Hay que recordar aquí que el hueso está básicamente conformado por una matriz proteica y por el depósito en ella de sales de calcio. La matriz fibrosa le permite al hueso ser flexible y tolerar la tensión, mientras que las sales de calcio depositadas (65% de su peso) le dan firmeza y lo capacitan para resistir la presión. En el proceso de formación del hueso se considera que se producen primero los componentes de la matriz (proteínas-polisacáridos y fibras de colágeno) que conforman, gracias a modificaciones químicas, una estructura ordenada en la cual se depositarán en segundo lugar las sales de calcio. (Jacob Francote Lossow 1982).

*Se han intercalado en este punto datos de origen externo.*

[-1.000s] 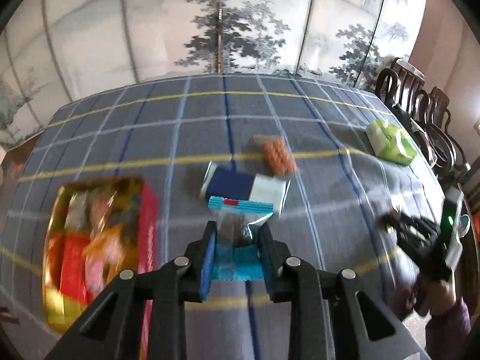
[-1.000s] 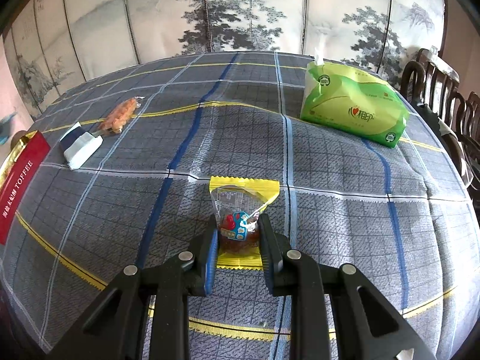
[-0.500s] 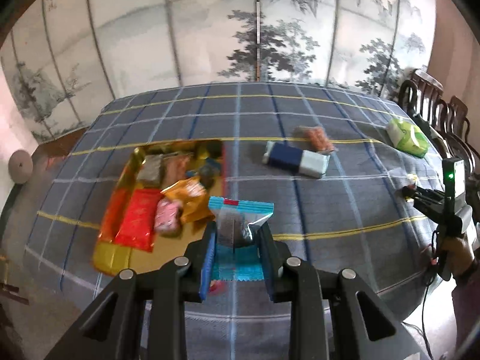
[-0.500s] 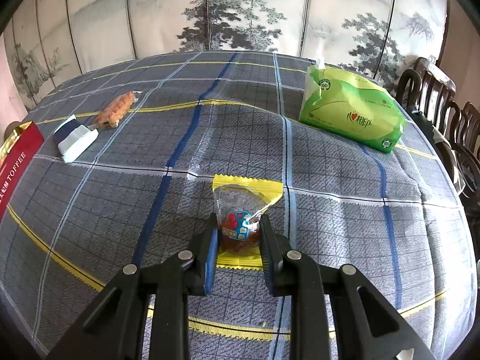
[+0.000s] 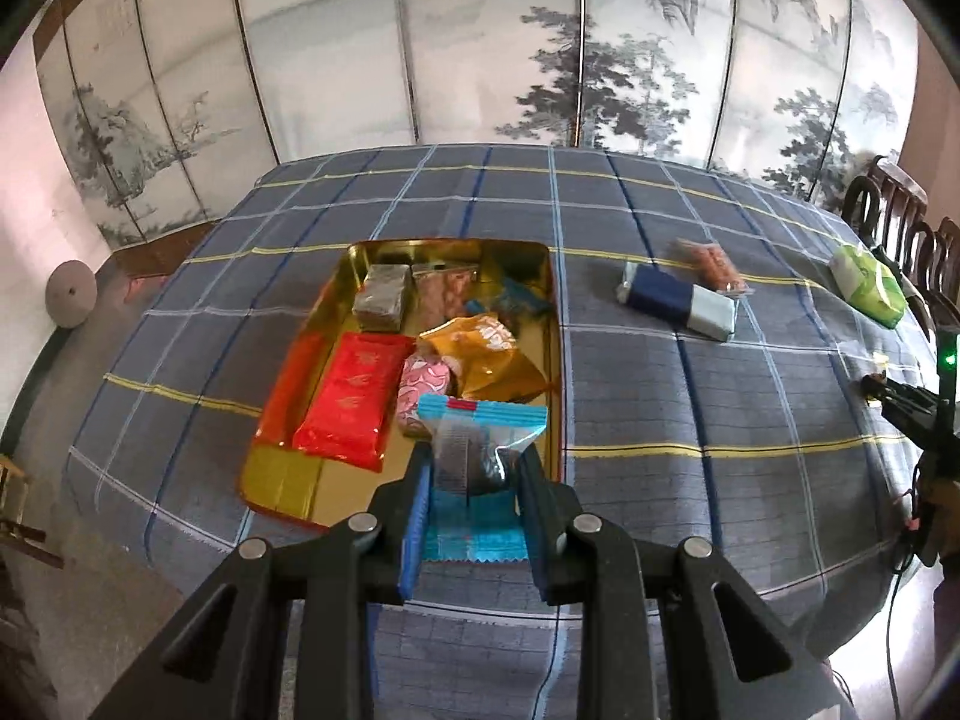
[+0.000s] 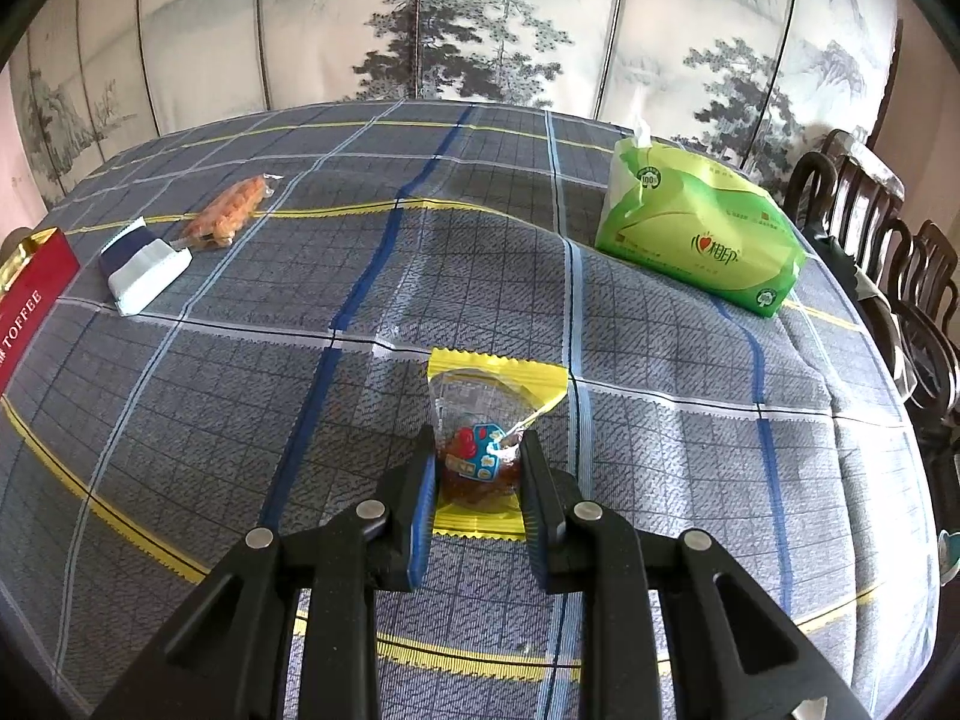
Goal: Organize snacks
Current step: 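Carry the teal-edged bag into the gold tray and open the left tool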
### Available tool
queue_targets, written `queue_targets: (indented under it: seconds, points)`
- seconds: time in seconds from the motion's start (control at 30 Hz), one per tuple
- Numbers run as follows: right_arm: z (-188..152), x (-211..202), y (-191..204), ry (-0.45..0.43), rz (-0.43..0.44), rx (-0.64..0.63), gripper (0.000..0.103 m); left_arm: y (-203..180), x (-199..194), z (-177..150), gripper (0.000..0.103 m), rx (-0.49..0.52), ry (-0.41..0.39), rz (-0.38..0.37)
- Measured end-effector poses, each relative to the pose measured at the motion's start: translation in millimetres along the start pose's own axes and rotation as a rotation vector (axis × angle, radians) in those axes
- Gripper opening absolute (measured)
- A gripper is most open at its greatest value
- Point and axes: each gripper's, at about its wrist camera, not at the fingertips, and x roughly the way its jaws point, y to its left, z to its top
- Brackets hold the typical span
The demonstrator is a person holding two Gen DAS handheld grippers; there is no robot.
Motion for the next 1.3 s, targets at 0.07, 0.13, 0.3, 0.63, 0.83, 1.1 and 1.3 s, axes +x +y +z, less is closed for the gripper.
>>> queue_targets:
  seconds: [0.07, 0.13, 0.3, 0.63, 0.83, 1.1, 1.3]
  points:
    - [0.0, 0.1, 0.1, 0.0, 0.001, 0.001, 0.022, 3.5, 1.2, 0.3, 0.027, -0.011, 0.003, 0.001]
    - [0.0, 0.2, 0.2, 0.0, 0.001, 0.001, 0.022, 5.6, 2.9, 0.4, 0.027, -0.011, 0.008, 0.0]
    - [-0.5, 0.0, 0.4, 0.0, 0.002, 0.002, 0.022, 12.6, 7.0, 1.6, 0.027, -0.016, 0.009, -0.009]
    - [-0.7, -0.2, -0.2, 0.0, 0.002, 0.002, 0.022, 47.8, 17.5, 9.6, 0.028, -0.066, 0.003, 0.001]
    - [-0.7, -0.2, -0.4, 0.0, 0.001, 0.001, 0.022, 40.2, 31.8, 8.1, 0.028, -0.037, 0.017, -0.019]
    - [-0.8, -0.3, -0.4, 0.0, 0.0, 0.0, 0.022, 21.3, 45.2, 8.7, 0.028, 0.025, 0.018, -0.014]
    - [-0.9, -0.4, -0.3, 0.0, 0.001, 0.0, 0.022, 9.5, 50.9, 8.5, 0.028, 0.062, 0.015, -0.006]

De acuerdo con los datos ofrecidos hasta aquí podemos afirmar que la importancia del silicio para la osteogénesis deriva de que interviene tanto en el proceso de la producción de la sustancia matriz cuanto en depósito de sales en los huesos. Pero además existen datos que permiten señalar que la presencia del silicio también contribuye a dar forma al tejido de la matriz.

 

En efecto, el estudio de la composición de tejidos como los cartílagos, el cordón umbilical, etc., ha mostrado (Calcagni 1984) que el silicio se presenta ligado al interior de estructuras de biopolímeros polisacáridos (como el ácido hialurónico, la condroitina, etc.) a través de enlaces no reactivos sumamente estables. Estas observaciones, señala Calcagni, conducen a pensar que el silicio actúa como el elemento que permite los enlaces transversales entre proteínas y polisacáridos, o entre los de estos últimos, de lo cual deriva la importancia del mismo para conformar la estructuración ordenada de las proteínas que constituyen la matriz del hueso. Y lo mismo vale para la totalidad del tejido conjuntivo de nuestros cuerpos.

 

Después de ofrecer datos técnicos precisos sobre las concentraciones de silicio enlazado en diversas muestras de tejido conjuntivo animal (Calcagni 1988) concluye señalando lo siguiente:

 

Los conocimientos actuales permiten pensar que el silicio tiene un rol estructural en el tejido conjuntivo, que está implicado en la síntesis de los mucopolisacáridos y que interviene en la mineralización ósea.